Е.А.: Я не знаю, что такое андерграунд. Если речь идет о том, чтобы специально куда-то ходить ради хайпа, пробиваться на телеканалы, записывать фиты, — я такого никогда не делал. Я всегда отрицал иерархию, поэтому даже не смог получить ни одного диплома. Если это андерграунд, я за.
В.П.: Хорошо. Спрошу по-другому. Как бы ты мог определить свое положение относительно поп-культуры, в широком понимании, конечно. Набор реальных фактов, примет времени у вас обыгрывается c неугасающим остроумием. С какой культурой ты чувствуешь большее родство? Есть ли ориентиры?
Е.А.: По-моему, я далеко от поп-культуры. Я вообще очень слабо умею плавать в информационном потоке, не разбираюсь в одежде почти, в каких-то современных веяниях. Например, до вчерашнего дня не знал слова «косплеить». И каждый раз для меня подобрать формулировку, чтобы что-то нагуглить — пытка. Я скорее описываю собственную борьбу, барахтанье в этом говне. Вот купил я с рук айфон (мне он понадобился в туре ночных грузчиков, чтобы быть на связи с организаторами, можно было купить какой-нибудь Андроид, но я подумал, что надо взять себя в руки и разобраться с айфоном), оказалось, что я вообще ничего не шарю во всем этом. Три года пользуюсь макбуком, но никогда не использовал айклауд. Мне макбук нужен, потому что на нем я могу монтировать видео и верстать книги. Короче, не совладал я с айфоном: вовремя не поменял ID, и все накрылось пиздой. Вот даже сейчас опять разволновался, описывать эту ситуацию — для меня нервное дело. Сука. Ориентиры пытаюсь найти, но у меня очень медленный мозг. Есть вещи, которые меня увлекают, и почти не остается свободного времени. Я до сих пор еще не освоил все функции собственного фотоаппарата, хотя не расстаюсь с ним в турах.
В.П.: Ты один из немногих литераторов, кто пробовал/пробует себя в кино, о тебе снят фильм, да и сам ты пытался/пытаешься сделать сериал о писательской жизни. Расскажи об этих проектах. Что дает тебе этот опыт?

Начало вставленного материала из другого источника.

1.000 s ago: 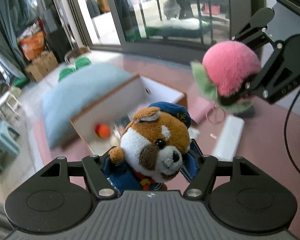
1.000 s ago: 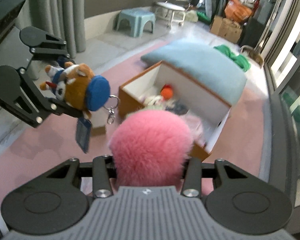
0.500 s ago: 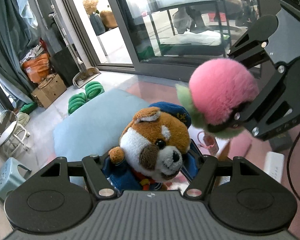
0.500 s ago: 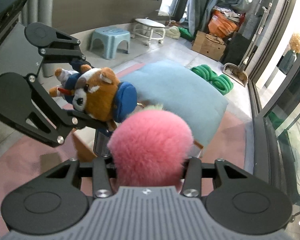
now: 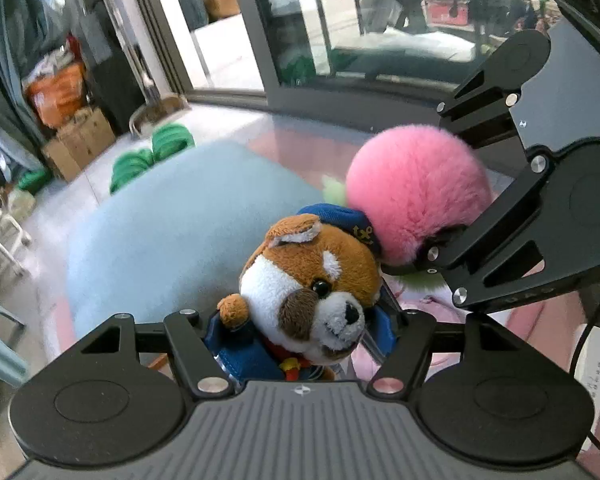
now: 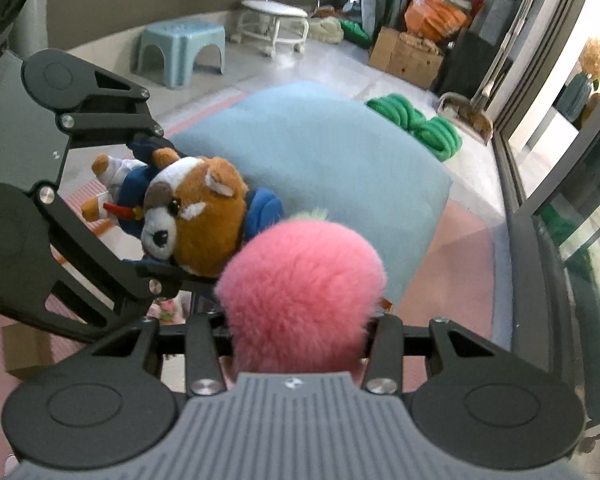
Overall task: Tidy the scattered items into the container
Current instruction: 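Lift and carry the pink ball and plush dog with both tools to the shoebox, then lower and release the ball and plush dog into the shoebox with both tools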
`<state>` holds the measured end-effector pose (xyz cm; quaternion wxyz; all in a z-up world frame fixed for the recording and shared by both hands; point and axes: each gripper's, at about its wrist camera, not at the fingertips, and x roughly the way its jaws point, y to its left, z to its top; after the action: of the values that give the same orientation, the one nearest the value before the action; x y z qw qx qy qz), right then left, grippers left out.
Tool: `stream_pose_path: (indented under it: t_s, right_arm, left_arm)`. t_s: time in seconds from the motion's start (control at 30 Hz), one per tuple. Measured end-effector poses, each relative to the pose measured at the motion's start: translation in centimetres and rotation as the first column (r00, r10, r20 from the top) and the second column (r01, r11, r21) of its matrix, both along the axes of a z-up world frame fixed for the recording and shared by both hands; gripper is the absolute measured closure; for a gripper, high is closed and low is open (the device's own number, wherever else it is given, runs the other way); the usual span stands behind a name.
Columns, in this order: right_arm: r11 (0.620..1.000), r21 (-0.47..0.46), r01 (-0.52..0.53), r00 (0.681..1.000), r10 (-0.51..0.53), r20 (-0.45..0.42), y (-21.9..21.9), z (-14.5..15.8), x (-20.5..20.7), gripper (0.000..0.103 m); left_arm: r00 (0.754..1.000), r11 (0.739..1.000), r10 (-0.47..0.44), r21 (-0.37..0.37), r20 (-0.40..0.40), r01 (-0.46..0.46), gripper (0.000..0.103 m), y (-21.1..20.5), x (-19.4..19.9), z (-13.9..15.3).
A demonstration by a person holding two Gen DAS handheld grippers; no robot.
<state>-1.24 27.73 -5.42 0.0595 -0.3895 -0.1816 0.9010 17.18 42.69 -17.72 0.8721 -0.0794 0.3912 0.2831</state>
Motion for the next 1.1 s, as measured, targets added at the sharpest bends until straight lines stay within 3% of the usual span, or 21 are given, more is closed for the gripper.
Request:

Е.А.: Просто возникают какие-то идеи, я беру первый попавшийся инструмент, чтобы их реализовать. Это может быть реп, может быть книга, может быть фильм. Сейчас нет разницы, можно скачать приложение и с его помощью открыть пивную бутылку. Также писательская жизнь может стать сериалом. Я просто дергаю за нитки. Я не хочу говорить о «Русском лесе». Но, да, я хочу снимать сериалы, у меня есть идеи и сценарии, но все они пока не доделаны. К сожалению, я не такая махина, как Быков. Я очень долго ко всему прихожу, и всегда одно увлечение вырывает мясо у другого. Я делаю хорошо что-то одно, или даже ничего не делаю хорошо.
В.П.: То есть ты не разделяешь для себя макулатуру, прозу и кино?
Не очень разделяю. Иногда мне просто жаль, что я пытаюсь всем этим одновременно заниматься, надо бы выбрать что-то одно, преуспеть там, но у меня глаза разбегаются. На самом деле, я такой же барыга, как, например, Шнуров. Недавно мне жена Михаила Енотова, Света Черникова, включила его новую песню, и когда я скорчил ебло, спросила: а чем он тебе не нравится? Говорю — барыга же он. Она говорит: а ты? разве ты не такой же? Я очень огорчился. Но потом понял, ничего страшного в этом нет. Да, я такой же барыга. Просто у меня мелкие купюры в руках. Или даже совсем их нет. Он национальный герой, а я нишевой. По сути, это ничего не значит. Нет у меня никакого призвания, я просто люблю быть при деле.